Selectman Scott Buffington asked Parker if Avesta Housing would pay property taxes to the town. He answered yes because the nonprofit sells tax credits to investors and becomes a for profit limited partnership. Parker added Avesta normally pays a reduced property tax during renovation, the property is reassessed during the first year and eventually brought back up to its full value.
Buffington also asked about a 2012 award-winning Advertiser Democrat investigation into Section 8 housing in the area and Avesta Housing’s role.
“Avesta didn’t own or manage any of the housing that was part of that investigation. We were the managers of the housing assistance vouchers that folks were using … to help pay for their rent,” Parker answered. “Maine State Housing took those vouchers back in house. … There is just limited stock in these communities and a lot of it was not the best conditions. … We didn’t disagree with that. I think what we learned from it is this is a lot more complicated than what was put out there.”
Selectman Vic Hodgkins shared a loose timeline of the project. He said a purchase and sales agreement needs to be signed, then Avesta Housing needs to get its financing – in the form of historic and low-income tax credits, along with possible grants – situated. The goal is to break ground on the project next spring and it will take approximately a year to complete.
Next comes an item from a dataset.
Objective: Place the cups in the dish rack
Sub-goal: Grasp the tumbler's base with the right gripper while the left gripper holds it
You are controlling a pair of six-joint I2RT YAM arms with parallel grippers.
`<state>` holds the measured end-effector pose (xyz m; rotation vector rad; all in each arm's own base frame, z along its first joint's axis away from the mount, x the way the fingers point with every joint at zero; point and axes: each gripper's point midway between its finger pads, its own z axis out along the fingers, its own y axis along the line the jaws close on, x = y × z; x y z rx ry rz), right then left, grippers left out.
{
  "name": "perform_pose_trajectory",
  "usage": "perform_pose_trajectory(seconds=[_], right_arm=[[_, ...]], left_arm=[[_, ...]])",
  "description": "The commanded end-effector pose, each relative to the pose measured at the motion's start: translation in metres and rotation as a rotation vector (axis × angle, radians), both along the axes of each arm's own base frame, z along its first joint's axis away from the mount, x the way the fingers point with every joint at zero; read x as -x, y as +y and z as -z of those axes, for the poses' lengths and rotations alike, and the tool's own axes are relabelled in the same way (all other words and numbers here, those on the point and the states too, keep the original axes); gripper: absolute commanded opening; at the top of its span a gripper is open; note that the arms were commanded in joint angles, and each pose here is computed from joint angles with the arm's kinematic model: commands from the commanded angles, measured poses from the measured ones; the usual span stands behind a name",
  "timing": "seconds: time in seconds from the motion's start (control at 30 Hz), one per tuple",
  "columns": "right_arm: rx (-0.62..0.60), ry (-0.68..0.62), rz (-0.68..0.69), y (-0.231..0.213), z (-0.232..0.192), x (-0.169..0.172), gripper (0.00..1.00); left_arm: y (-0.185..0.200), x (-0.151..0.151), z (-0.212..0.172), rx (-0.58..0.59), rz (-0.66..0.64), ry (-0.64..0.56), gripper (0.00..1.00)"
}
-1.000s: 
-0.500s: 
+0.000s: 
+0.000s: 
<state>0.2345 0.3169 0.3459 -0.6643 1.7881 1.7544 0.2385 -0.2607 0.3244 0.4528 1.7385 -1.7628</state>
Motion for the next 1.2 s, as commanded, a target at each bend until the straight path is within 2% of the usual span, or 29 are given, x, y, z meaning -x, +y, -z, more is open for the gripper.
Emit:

“I am very excited about the amount of money your company is willing to invest into our community,” Buffington told Parker.
Pellets at the Fox School
PARIS —Selectmen learned Monday, July 11 that SAD 17 wasn’t interested in purchasing pellets still left in the broken boiler in the basement of the Mildred M. Fox School.
“They are hesitant to take something that’s already been exposed in another environment, which I can understand,” said Interim Town Manager Bill Guindon. “One option is to sell them by the bucket. We’ve even looked at taking bags. The big thing is trying to figure out how we’re going to get them out of there.”
There are roughly 5 tons of pellets remaining.
Selectman Scott Buffington said he knows many residents in town use pellets to heat their homes during the winter.
“I wouldn’t throw them away if we can sell them at a discount to Paris residents,” he said.
Selectman Vic Hodgkins suggested creating a pellet piggy bank of sorts and selling them when the time is right.
Guindon told selectmen he also has a pellet boiler energy organization trying to network to see if there is any interest in the town’s pellets.